**Activity**
Transcribe the records below word for word, beginning with the first line and stopping after the line that contains "Our detector flagged the finger"; pictures are not part of the copy.
** Given records follows **
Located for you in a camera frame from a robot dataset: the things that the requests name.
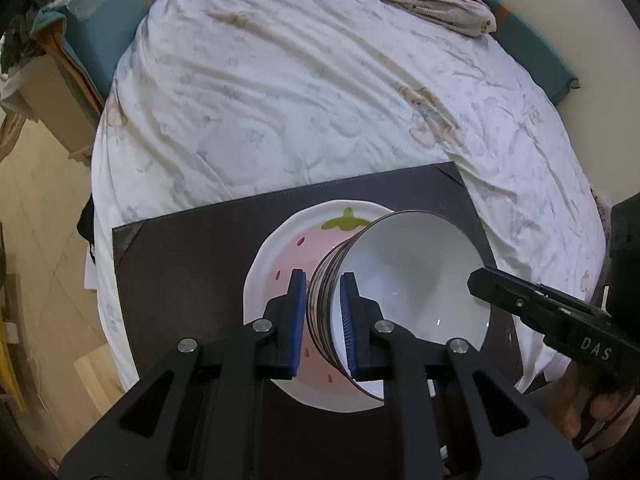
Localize yellow object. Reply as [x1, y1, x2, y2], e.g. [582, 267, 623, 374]
[0, 270, 27, 411]

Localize teal mattress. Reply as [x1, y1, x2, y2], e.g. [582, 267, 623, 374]
[30, 0, 581, 111]

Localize large pink strawberry plate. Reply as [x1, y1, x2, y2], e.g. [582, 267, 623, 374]
[243, 200, 397, 413]

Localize white printed bed sheet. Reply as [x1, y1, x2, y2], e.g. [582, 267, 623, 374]
[90, 0, 608, 401]

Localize wooden bed frame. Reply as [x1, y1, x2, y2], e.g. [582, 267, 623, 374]
[0, 52, 108, 163]

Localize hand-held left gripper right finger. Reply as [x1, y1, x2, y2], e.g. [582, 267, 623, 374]
[340, 271, 588, 480]

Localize pile of dark green clothes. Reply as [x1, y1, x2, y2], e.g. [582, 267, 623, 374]
[0, 0, 126, 76]

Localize person's right hand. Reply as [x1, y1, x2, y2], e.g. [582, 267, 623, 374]
[542, 360, 640, 461]

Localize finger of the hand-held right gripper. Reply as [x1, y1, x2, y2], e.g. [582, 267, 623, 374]
[467, 266, 611, 333]

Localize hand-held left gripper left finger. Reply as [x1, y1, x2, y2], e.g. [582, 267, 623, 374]
[60, 269, 308, 480]

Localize black mat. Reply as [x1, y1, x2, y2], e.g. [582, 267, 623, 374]
[112, 161, 523, 480]

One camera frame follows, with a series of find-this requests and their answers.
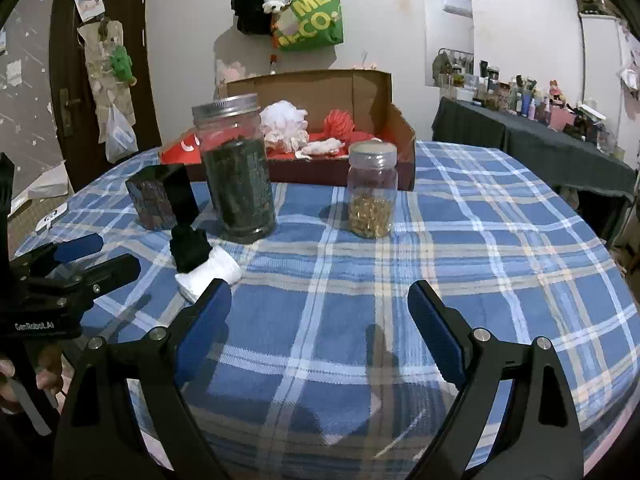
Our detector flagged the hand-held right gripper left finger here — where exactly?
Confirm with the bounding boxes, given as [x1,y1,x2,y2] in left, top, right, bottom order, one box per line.
[52,277,233,480]

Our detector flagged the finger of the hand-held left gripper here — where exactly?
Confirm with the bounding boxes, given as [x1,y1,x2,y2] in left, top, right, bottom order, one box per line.
[10,232,105,281]
[30,253,142,311]

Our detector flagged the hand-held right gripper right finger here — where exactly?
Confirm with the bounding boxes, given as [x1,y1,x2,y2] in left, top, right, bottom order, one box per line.
[406,280,586,480]

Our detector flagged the cream crochet cloth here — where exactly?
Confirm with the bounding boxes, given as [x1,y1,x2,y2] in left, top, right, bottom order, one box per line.
[295,139,346,160]

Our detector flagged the red mesh bath pouf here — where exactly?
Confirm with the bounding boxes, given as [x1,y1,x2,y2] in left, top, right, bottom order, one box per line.
[322,110,357,137]

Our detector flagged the white mesh bath pouf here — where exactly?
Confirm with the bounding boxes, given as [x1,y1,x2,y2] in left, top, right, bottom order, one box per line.
[260,100,310,136]

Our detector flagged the cardboard box red lining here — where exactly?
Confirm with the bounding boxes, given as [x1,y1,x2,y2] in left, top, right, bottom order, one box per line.
[159,69,417,192]

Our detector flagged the person's left hand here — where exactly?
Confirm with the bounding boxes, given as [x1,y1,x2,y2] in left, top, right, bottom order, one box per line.
[0,345,66,416]

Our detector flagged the white flat device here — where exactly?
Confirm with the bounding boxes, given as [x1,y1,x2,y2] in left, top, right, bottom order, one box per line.
[35,205,68,233]

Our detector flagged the black fuzzy scrunchie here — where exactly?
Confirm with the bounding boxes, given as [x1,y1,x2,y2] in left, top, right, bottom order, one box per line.
[169,225,211,273]

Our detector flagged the floral tin box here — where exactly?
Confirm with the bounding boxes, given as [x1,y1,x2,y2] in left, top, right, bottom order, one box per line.
[125,162,198,232]

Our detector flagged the blue plaid blanket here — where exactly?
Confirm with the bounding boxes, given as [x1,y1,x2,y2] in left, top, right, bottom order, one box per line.
[12,140,636,480]

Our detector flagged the clear plastic bag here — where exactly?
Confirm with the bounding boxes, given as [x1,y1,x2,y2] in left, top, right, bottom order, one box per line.
[105,105,139,163]

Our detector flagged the small clear jar gold contents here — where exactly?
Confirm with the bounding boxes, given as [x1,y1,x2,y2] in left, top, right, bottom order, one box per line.
[347,141,399,240]

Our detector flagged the large glass jar green contents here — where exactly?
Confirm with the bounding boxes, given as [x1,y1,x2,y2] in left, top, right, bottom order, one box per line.
[191,94,277,245]

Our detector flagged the clear hanging door organizer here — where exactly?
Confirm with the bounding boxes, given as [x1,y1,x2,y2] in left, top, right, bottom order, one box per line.
[77,17,138,128]

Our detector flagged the green plush toy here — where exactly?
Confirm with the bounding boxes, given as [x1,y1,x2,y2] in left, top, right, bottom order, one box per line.
[110,46,137,86]

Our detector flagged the dark brown wooden door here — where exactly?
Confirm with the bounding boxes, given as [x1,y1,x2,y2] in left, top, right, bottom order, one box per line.
[47,0,163,191]

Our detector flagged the desk with dark cloth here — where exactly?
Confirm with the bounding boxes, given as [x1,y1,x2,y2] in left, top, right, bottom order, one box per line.
[431,96,638,241]

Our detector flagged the pink plush toy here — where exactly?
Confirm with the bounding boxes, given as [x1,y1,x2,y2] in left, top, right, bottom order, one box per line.
[216,57,246,98]

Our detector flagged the side table with bottles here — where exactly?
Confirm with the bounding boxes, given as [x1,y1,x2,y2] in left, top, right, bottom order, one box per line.
[432,50,621,153]

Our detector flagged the paper photo on door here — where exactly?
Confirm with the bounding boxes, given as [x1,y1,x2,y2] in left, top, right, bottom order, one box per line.
[71,0,106,23]

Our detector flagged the black backpack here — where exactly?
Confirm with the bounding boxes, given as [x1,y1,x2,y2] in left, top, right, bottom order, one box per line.
[229,0,278,36]

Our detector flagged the white cabinet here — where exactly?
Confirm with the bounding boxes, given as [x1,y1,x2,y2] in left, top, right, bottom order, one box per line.
[577,12,633,126]

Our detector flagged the white hanging cloth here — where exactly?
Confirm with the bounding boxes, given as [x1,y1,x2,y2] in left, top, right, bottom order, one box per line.
[620,35,640,91]

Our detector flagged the green tote bag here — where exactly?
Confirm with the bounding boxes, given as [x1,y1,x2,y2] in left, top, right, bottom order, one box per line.
[272,0,345,53]

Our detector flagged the brass door handle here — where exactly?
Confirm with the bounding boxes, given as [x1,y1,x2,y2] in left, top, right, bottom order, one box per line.
[59,89,82,136]

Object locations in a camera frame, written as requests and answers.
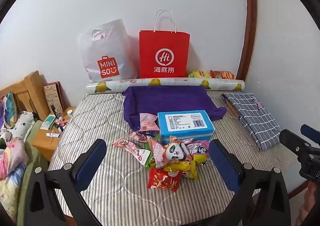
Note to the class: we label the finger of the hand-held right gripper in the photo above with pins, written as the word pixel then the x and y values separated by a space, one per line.
pixel 311 132
pixel 293 142

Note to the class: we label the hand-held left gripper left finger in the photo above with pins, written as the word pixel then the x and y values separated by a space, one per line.
pixel 91 166

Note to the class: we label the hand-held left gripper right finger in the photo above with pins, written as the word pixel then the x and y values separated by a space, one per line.
pixel 225 166

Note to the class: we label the plain yellow snack packet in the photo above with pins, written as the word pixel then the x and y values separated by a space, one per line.
pixel 200 158

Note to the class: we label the purple and pink snack packet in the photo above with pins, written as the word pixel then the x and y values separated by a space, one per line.
pixel 200 147

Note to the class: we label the yellow snack packet with dark print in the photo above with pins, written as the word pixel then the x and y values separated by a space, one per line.
pixel 183 169

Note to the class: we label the long pink strawberry packet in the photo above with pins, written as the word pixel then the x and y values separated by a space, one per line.
pixel 130 149

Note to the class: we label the panda face snack packet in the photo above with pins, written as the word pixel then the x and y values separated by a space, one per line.
pixel 176 153

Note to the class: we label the pink and red snack packet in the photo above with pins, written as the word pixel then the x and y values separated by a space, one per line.
pixel 140 136

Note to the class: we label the green snack packet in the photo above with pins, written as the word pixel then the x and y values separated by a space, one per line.
pixel 150 159

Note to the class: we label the pink packet with white print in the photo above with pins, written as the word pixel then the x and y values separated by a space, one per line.
pixel 157 152

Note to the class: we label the pale pink pastry packet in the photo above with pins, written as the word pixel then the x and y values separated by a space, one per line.
pixel 148 122

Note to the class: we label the purple cloth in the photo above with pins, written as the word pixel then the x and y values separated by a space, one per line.
pixel 165 101

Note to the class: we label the person's right hand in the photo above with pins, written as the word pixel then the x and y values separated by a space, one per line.
pixel 308 203

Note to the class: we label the grey checked folded sheet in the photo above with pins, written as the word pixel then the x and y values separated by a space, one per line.
pixel 255 118

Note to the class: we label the white tube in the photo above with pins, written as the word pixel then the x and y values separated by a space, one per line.
pixel 53 135

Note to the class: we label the striped bed mattress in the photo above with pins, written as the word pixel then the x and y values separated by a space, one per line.
pixel 110 121

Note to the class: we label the wooden nightstand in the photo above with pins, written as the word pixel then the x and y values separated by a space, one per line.
pixel 45 143

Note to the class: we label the paper cup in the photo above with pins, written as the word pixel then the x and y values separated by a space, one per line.
pixel 70 113

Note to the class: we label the blue tissue pack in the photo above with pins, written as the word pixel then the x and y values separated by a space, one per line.
pixel 186 123

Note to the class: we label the wooden board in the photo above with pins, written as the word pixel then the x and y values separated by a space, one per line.
pixel 231 107

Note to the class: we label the teal small box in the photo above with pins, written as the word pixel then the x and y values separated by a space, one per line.
pixel 48 122

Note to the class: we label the patterned gift box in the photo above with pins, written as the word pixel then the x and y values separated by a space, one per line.
pixel 53 97

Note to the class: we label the white flower print plush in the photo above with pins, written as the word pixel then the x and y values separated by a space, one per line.
pixel 22 126

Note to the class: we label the floral quilt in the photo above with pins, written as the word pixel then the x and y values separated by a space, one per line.
pixel 11 166

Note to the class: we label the orange chip bag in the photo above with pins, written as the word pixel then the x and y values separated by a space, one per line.
pixel 222 74

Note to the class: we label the yellow chip bag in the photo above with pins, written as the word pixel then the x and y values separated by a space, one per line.
pixel 198 74

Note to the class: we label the colourful patterned pillow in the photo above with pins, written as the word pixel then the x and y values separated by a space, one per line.
pixel 10 111

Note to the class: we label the duck print rolled mat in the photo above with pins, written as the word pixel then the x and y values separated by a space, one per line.
pixel 165 83

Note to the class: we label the white plastic shopping bag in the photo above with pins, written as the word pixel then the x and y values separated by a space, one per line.
pixel 107 50

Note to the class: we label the red paper carrier bag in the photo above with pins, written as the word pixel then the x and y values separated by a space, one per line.
pixel 163 53

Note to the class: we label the brown wooden door frame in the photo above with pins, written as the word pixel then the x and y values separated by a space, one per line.
pixel 250 20

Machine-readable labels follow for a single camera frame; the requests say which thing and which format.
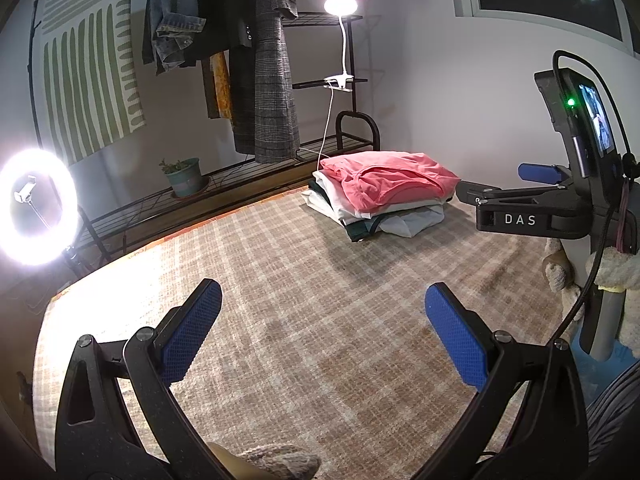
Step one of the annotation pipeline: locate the cream plush toy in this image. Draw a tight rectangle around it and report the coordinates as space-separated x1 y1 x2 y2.
542 237 586 321

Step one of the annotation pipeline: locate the black curved metal rail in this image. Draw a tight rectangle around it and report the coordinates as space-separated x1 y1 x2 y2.
335 110 381 153

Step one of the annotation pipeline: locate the black jacket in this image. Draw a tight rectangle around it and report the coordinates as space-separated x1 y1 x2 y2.
185 0 258 68

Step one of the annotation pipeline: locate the green striped wall hanging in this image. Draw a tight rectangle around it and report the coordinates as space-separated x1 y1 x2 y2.
40 0 147 166

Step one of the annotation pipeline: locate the potted plant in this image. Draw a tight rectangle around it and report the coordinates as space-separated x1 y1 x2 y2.
159 156 203 198

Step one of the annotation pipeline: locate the ring light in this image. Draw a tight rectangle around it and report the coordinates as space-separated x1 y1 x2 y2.
0 147 80 267

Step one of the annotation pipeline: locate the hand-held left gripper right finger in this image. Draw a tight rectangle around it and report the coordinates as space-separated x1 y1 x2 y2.
415 282 590 480

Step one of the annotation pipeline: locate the orange garment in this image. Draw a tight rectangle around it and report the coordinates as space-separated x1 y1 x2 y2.
202 50 235 121

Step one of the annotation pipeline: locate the dark green folded garment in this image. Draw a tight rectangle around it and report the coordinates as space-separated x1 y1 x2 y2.
344 217 383 242

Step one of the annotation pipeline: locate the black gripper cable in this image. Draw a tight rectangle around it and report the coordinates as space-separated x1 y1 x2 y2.
547 50 633 351

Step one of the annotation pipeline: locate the person's striped clothing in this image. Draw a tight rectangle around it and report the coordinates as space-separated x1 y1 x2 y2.
585 360 640 480

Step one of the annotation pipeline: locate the black metal clothes rack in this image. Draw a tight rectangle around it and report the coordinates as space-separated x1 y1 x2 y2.
27 0 381 281

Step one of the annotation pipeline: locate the beige plaid blanket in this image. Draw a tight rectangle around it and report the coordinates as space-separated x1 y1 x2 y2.
32 187 576 480

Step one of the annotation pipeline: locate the pale blue folded garment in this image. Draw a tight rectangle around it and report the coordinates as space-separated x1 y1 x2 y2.
377 209 446 237

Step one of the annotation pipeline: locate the stack of folded white clothes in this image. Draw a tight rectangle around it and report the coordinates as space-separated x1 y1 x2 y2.
312 170 446 226

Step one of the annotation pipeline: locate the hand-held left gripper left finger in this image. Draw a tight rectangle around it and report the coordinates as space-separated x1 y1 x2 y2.
55 277 223 480

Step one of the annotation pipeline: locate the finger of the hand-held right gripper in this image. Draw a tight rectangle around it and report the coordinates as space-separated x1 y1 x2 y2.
** End of Given records **
**Task result**
Located for you in a camera frame from a robot dataset: the things that the requests name.
Localize yellow object. Reply as [x1, y1, x2, y2], e.g. [582, 267, 623, 374]
[0, 270, 27, 411]

Localize teal mattress. Reply as [x1, y1, x2, y2], e.g. [582, 267, 623, 374]
[30, 0, 581, 111]

Localize large pink strawberry plate. Reply as [x1, y1, x2, y2], e.g. [582, 267, 623, 374]
[243, 200, 397, 413]

Localize white printed bed sheet. Reply as [x1, y1, x2, y2], e.g. [582, 267, 623, 374]
[90, 0, 608, 401]

Localize wooden bed frame. Reply as [x1, y1, x2, y2], e.g. [582, 267, 623, 374]
[0, 52, 108, 163]

Localize hand-held left gripper right finger. Reply as [x1, y1, x2, y2], e.g. [582, 267, 623, 374]
[340, 271, 588, 480]

Localize pile of dark green clothes. Reply as [x1, y1, x2, y2], e.g. [582, 267, 623, 374]
[0, 0, 126, 76]

Localize person's right hand. Reply as [x1, y1, x2, y2], e.g. [582, 267, 623, 374]
[542, 360, 640, 461]

Localize finger of the hand-held right gripper. Reply as [x1, y1, x2, y2], e.g. [582, 267, 623, 374]
[467, 266, 611, 333]

Localize hand-held left gripper left finger. Reply as [x1, y1, x2, y2], e.g. [582, 267, 623, 374]
[60, 269, 308, 480]

Localize black mat. Reply as [x1, y1, x2, y2], e.g. [582, 267, 623, 374]
[112, 161, 523, 480]

One camera frame follows, with a series of find-this requests and their answers.
Our detector flagged the hand-held right gripper left finger here — where exactly?
Confirm with the bounding boxes, given as [x1,y1,x2,y2] in left, top, right, bottom order, one box per line.
[52,277,233,480]

Our detector flagged the finger of the hand-held left gripper here — where exactly?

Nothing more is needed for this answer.